Closed rpoyner-tri closed 2 years ago

rpoyner-tri commented 2 years ago

Thanks for providing a fabulous tool; we use it all the time.

While trying to integrate kcov into our builds to collect python coverage, I noticed it can mis-parse command lines where the coverage target executable is a symbolic link.

For example, given a simple directory containing echo.py (it just prints sys.argv) and a symlink to it called link_echo.py, these command lines appear to work correctly:

$ kcov /tmp/kcov echo.py
$ kcov /tmp/kcov echo.py foo
$ kcov /tmp/kcov echo.py --foo
$ kcov /tmp/kcov link_echo.py
$ kcov /tmp/kcov link_echo.py foo

This one, however, confuses kcov since it tries to interpret the "flag" argument:

$ kcov /tmp/kcov link_echo.py --foo

From a quick debug session with kcov master, it looks like the first thing that goes wrong is that peek_file() refuses to read bytes out of the symlink file, and things go downhill from there.

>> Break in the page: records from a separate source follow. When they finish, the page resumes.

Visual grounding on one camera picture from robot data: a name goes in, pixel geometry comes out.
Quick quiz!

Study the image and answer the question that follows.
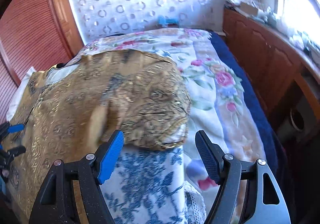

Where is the gold patterned garment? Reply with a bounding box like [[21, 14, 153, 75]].
[[3, 49, 191, 217]]

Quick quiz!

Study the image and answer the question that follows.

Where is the navy blue mattress edge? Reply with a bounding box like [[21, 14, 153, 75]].
[[208, 30, 287, 183]]

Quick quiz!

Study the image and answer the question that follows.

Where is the round waste bin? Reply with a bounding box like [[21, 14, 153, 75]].
[[289, 108, 305, 132]]

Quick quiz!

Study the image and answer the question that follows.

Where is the blue floral white bedsheet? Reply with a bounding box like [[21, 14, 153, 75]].
[[100, 145, 207, 223]]

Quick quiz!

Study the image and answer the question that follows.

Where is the pink floral quilt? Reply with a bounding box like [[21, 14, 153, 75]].
[[80, 27, 266, 224]]

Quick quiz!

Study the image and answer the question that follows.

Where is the brown wooden slatted wardrobe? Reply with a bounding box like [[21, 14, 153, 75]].
[[1, 0, 84, 122]]

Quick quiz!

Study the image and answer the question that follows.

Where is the long wooden sideboard cabinet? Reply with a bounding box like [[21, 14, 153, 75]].
[[223, 8, 319, 143]]

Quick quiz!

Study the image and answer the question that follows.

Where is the blue box on bed end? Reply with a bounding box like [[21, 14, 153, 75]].
[[158, 16, 180, 28]]

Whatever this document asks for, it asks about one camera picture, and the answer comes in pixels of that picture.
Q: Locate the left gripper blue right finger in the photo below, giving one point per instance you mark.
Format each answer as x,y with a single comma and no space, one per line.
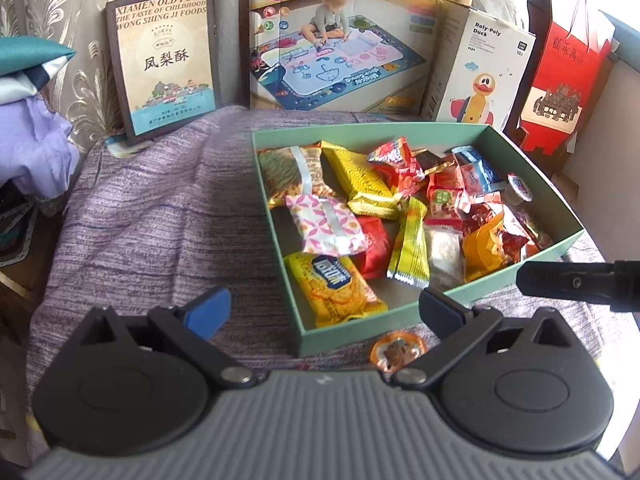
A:
460,330

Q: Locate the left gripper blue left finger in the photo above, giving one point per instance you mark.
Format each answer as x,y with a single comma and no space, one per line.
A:
187,332

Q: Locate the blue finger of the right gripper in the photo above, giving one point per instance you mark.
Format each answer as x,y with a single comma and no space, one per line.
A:
613,284

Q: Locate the orange jelly cup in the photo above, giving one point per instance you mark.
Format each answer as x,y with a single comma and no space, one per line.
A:
396,350

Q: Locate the white cracker clear packet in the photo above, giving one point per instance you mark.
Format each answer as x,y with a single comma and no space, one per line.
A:
445,258

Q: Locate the tall orange snack bag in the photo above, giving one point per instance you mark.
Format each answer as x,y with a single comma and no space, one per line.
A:
483,250

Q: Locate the yellow green snack stick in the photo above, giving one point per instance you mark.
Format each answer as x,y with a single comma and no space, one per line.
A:
408,262

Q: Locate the small red snack packet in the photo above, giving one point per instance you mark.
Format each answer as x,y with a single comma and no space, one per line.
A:
373,262

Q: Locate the dark red foil wrapper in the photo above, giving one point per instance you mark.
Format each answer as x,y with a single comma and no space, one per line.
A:
516,241

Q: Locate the yellow cracker packet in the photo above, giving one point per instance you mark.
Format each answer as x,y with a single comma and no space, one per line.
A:
334,288

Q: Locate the blue snack packet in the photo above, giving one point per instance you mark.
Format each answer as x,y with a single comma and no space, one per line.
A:
467,154

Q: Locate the yellow Hsun cake packet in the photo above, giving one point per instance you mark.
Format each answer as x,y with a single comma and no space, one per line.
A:
366,191

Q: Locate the pink patterned snack packet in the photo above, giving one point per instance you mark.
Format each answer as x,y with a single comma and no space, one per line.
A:
326,225

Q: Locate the orange noodle snack bag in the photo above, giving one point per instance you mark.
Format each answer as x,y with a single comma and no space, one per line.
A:
293,171

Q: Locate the Skittles rainbow candy bag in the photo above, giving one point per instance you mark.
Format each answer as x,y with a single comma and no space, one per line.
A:
399,168

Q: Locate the Hello Kitty candy packet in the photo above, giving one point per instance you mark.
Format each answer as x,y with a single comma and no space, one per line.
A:
535,230

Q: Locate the clear jelly cup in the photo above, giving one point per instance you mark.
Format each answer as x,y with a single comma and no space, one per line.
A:
516,192

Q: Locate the pink green candy packet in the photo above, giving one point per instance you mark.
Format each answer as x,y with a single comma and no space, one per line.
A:
447,200

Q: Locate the pink blue candy packet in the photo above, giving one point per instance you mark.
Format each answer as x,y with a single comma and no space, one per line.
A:
473,178

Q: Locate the maroon gold chocolate packet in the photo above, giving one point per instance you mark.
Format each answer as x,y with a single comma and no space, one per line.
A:
430,163

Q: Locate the mint green cardboard box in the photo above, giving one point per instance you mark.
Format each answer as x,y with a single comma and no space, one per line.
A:
365,216

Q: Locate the purple striped tablecloth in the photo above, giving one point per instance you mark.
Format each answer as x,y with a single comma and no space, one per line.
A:
161,228

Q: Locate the pile of folded clothes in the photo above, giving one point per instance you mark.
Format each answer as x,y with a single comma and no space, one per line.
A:
35,153

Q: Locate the red gift bag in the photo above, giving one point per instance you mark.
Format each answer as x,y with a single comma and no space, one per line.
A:
572,40

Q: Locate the roly-poly duck toy box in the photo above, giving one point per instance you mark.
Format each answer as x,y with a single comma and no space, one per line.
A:
478,67

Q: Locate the framed pineapple cake box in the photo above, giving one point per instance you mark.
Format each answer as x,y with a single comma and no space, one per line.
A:
164,60

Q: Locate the kids drawing mat box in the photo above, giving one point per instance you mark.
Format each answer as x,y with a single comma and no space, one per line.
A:
342,55

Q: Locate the patterned grey curtain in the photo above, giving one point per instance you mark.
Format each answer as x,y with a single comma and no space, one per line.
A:
84,90

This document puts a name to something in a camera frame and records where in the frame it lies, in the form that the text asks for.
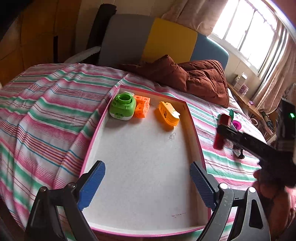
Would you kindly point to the orange building block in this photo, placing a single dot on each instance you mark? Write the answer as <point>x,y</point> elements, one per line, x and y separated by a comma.
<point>142,106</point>

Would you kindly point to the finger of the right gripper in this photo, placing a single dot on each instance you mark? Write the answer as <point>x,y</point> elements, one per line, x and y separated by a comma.
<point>225,120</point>
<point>218,142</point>

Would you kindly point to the magenta perforated cup toy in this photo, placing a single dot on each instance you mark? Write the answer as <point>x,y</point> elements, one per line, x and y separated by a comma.
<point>237,124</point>

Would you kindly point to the orange yellow plastic toy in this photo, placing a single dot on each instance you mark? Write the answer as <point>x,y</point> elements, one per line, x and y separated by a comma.
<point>169,114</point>

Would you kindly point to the rust brown quilted blanket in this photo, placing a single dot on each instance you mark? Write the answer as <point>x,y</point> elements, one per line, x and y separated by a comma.
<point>203,78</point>

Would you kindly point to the pink-rimmed white tray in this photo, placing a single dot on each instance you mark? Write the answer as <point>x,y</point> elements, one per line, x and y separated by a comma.
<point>147,190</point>

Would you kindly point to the teal green spool toy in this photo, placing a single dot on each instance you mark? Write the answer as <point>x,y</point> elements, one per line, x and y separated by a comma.
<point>231,114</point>

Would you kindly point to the white box on table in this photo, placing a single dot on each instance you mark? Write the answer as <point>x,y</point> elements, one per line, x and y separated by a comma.
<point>239,81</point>

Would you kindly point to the grey yellow blue headboard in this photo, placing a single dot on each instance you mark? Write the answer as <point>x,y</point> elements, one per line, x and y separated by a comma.
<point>137,38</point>

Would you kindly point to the beige curtain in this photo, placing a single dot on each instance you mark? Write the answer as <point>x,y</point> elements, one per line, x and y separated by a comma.
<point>282,77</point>

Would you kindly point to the person's right hand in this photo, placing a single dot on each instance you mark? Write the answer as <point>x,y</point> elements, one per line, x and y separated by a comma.
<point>278,204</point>

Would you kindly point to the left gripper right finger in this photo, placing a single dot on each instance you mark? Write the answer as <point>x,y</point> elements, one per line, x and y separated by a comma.
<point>206,185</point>

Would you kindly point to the purple box on table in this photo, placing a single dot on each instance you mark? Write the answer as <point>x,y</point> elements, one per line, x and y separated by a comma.
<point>244,89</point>

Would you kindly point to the wooden bedside table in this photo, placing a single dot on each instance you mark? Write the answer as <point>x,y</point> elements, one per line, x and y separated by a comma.
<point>245,103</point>

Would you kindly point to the striped bed cover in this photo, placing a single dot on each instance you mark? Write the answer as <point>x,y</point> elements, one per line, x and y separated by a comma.
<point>49,114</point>

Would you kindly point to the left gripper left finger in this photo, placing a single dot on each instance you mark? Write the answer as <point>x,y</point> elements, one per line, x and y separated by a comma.
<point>88,184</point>

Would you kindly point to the window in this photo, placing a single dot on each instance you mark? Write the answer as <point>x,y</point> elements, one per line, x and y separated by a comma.
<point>247,28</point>

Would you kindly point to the green round toy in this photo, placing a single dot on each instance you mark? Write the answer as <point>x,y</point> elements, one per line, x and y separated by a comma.
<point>123,106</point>

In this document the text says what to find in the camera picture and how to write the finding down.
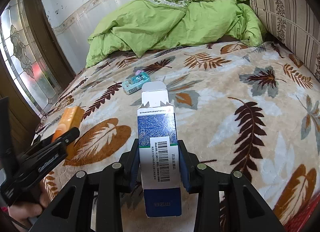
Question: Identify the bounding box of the orange small box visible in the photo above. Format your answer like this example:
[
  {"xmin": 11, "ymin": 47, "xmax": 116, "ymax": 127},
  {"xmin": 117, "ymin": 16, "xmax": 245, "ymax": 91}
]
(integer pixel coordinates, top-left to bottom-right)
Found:
[{"xmin": 52, "ymin": 106, "xmax": 85, "ymax": 142}]

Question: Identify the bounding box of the blue white carton box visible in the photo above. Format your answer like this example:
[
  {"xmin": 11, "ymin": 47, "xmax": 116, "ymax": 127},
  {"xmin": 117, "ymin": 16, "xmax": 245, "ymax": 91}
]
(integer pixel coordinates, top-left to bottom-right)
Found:
[{"xmin": 137, "ymin": 81, "xmax": 182, "ymax": 217}]

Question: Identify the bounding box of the red mesh trash basket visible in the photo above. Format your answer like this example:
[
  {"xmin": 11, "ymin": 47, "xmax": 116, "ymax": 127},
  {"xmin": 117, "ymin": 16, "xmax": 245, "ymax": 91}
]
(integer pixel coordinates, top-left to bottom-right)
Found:
[{"xmin": 284, "ymin": 193, "xmax": 319, "ymax": 231}]

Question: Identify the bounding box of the person's left hand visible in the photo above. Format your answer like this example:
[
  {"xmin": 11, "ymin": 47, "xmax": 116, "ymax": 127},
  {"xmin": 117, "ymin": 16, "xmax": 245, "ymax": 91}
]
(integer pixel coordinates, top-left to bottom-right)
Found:
[{"xmin": 8, "ymin": 181, "xmax": 51, "ymax": 228}]

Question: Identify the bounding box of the stained glass wooden door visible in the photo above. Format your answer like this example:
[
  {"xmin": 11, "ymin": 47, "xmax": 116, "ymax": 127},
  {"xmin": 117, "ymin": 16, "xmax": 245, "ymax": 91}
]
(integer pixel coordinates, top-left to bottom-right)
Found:
[{"xmin": 1, "ymin": 0, "xmax": 75, "ymax": 153}]

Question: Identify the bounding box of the teal blister pack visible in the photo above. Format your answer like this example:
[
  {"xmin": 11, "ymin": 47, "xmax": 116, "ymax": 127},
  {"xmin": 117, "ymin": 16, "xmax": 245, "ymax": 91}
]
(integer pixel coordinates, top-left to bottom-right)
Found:
[{"xmin": 122, "ymin": 70, "xmax": 151, "ymax": 95}]

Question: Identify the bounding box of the leaf pattern fleece blanket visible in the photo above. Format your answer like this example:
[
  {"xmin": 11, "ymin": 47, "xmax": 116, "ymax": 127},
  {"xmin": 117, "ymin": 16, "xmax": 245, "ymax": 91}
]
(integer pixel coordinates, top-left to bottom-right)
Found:
[{"xmin": 40, "ymin": 42, "xmax": 319, "ymax": 225}]

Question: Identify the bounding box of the green duvet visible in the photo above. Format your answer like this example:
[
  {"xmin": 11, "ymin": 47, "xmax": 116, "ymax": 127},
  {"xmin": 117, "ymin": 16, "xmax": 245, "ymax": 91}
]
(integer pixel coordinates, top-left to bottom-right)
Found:
[{"xmin": 86, "ymin": 0, "xmax": 266, "ymax": 68}]

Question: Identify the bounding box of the striped pillow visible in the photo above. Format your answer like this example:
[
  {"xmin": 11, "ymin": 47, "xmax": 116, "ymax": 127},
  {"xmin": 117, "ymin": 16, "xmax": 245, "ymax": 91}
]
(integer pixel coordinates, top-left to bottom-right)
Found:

I was able to improve things a bit with a one-line patch:

--- a/src/configuration.cc
+++ b/src/configuration.cc
@@ -177,7 +177,7 @@ public:
                 */
                for (lastArg = 1; lastArg < argc; lastArg++)
                {
-                       if (IParserManager::getInstance().matchParser(argv[lastArg]))
+                       if (IParserManager::getInstance().matchParser(get_real_path(argv[lastArg])))
                                break;

                        bool found = false;

Of course, I didn't consider any cases where this change might break things, nor did I write any tests. I'm hoping you can reproduce the issue and give it a proper treatment when you have time.

I originally discovered the problem in kcov 38, and did my experiments and patching on very recent master.

SimonKagstrom commented 2 years ago

Good analysis of the problem! I think your patch is correct, so feel free to submit a pull request. There are some automated CI tests in tests/, so I think they would find a regression (which is probably unlikely here). You could also add a Python test there (i.e., a symlink to another file) which would trigger this problem, but the testsuite needs to be run like in .github/workflows/ci-run-tests.sh , so somewhat error-prone :-)

Anyway, thanks for both analysing and providing a fix for the problem!